## Task
When a line below contains the word "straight", copy that line.

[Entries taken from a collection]

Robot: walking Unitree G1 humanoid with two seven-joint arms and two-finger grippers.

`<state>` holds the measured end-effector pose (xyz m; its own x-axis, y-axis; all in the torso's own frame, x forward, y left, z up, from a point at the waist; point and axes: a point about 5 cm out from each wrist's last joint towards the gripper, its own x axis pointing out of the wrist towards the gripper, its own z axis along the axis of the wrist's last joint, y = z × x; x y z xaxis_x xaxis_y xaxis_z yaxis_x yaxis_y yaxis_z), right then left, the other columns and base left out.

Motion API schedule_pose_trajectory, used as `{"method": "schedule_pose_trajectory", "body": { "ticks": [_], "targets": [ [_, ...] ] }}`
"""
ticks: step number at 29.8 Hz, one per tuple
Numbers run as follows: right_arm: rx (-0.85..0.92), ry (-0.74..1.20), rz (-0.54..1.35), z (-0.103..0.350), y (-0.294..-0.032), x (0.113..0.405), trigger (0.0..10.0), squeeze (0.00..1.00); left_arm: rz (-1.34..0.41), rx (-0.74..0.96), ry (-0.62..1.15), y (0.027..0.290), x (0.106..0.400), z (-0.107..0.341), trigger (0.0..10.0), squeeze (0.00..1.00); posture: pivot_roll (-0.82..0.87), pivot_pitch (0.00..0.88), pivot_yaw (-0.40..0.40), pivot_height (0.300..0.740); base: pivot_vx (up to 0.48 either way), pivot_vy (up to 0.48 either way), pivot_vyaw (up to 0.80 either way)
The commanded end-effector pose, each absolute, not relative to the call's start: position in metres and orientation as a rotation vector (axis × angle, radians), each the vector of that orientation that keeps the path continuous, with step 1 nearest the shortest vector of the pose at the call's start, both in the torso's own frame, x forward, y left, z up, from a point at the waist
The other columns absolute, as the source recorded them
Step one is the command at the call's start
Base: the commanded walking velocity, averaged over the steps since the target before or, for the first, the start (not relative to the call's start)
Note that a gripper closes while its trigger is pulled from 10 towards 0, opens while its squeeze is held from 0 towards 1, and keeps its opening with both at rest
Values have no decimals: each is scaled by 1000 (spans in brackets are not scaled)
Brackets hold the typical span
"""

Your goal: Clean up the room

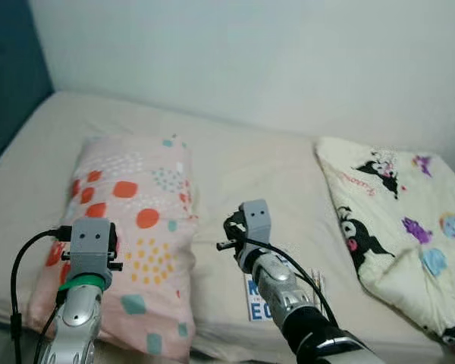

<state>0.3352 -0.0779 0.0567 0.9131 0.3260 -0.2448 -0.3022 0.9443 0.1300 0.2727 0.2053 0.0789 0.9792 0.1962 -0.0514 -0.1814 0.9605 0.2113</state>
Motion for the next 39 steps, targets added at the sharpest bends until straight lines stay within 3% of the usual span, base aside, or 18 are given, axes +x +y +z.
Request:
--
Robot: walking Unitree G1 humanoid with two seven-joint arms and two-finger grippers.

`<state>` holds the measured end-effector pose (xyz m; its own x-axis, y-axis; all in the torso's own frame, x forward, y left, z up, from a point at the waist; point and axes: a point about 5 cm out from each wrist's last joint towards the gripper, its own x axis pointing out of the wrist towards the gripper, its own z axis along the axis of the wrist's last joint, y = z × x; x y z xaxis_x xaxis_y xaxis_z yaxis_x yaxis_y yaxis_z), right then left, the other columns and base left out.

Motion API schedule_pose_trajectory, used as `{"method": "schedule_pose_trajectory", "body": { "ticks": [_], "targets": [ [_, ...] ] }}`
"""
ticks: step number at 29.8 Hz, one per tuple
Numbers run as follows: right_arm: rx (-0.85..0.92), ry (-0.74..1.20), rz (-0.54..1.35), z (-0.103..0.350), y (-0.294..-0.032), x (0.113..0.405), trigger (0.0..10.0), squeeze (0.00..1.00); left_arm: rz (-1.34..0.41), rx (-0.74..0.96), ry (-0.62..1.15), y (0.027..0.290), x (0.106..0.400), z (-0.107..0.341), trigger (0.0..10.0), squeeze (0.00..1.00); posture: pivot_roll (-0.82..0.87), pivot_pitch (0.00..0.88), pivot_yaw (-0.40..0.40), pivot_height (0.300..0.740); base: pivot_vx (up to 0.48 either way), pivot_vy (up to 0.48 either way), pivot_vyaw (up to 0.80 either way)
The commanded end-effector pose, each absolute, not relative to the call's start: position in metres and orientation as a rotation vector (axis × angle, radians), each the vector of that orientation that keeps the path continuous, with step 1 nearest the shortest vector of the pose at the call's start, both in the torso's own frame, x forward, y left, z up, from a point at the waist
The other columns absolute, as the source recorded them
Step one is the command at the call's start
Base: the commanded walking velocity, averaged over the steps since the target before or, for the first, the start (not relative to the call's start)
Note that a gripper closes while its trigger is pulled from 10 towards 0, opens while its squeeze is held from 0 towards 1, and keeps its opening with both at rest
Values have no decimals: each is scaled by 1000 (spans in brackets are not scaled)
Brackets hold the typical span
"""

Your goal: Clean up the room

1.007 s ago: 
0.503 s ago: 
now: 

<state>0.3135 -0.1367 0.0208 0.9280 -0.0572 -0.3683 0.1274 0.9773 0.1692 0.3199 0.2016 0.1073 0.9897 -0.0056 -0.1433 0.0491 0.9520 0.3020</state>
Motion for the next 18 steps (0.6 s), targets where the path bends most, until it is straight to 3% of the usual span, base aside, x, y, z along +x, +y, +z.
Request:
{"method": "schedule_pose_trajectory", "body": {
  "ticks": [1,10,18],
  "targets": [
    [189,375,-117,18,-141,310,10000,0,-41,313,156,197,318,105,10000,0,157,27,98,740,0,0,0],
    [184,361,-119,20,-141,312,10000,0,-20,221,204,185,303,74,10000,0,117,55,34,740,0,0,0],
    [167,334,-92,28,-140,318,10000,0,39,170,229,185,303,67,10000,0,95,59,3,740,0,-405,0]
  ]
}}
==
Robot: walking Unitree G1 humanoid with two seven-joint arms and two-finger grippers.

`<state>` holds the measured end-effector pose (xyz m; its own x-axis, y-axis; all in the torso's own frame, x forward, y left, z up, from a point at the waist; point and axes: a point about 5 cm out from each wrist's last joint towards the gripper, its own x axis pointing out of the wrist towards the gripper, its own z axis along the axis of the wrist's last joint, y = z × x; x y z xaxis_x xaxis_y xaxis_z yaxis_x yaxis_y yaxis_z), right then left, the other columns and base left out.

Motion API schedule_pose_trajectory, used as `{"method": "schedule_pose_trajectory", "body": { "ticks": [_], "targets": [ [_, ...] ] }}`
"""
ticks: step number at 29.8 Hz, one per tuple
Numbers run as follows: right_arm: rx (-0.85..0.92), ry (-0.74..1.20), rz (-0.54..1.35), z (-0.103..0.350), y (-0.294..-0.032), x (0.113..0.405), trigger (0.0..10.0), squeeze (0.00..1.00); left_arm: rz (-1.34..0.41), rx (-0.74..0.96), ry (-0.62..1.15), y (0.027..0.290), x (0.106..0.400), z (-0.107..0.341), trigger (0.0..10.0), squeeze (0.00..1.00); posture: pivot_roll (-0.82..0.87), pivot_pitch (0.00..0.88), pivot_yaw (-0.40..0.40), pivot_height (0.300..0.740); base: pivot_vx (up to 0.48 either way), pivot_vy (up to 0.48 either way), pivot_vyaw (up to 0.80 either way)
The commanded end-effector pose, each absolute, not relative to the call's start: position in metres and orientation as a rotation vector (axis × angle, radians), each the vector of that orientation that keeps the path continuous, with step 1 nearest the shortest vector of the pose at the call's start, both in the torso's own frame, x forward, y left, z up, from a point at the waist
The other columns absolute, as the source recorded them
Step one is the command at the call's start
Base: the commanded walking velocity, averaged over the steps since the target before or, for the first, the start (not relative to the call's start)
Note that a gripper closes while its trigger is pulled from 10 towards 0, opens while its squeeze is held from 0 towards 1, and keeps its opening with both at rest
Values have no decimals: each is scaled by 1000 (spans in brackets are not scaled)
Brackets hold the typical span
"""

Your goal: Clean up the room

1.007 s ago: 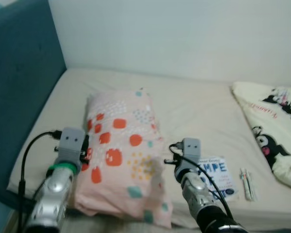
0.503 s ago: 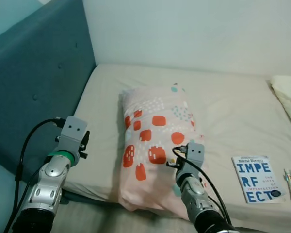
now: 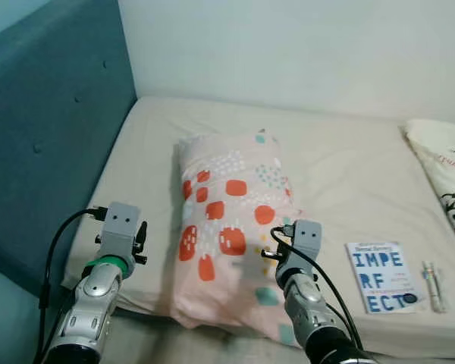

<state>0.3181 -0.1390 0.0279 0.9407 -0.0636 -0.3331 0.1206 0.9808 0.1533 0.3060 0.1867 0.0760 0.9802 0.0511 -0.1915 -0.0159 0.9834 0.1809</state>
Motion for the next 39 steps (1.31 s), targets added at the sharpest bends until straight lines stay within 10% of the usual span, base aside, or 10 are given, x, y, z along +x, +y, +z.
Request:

## Reply
Motion for the next 39 steps, targets added at the sharpest bends until straight lines stay within 3% of the usual span, base aside, or 18 are given, axes +x +y +z.
Motion for the next 18 steps (0.6 s), targets where the path bends most, until it is straight to 3% of the usual span, base aside, x, y, z along +x, +y, +z.
Motion for the next 39 steps (1.31 s), targets added at the sharpest bends until straight lines stay within 10% of the usual span, base aside, or 10 are given, x, y, z along +x, +y, +z.

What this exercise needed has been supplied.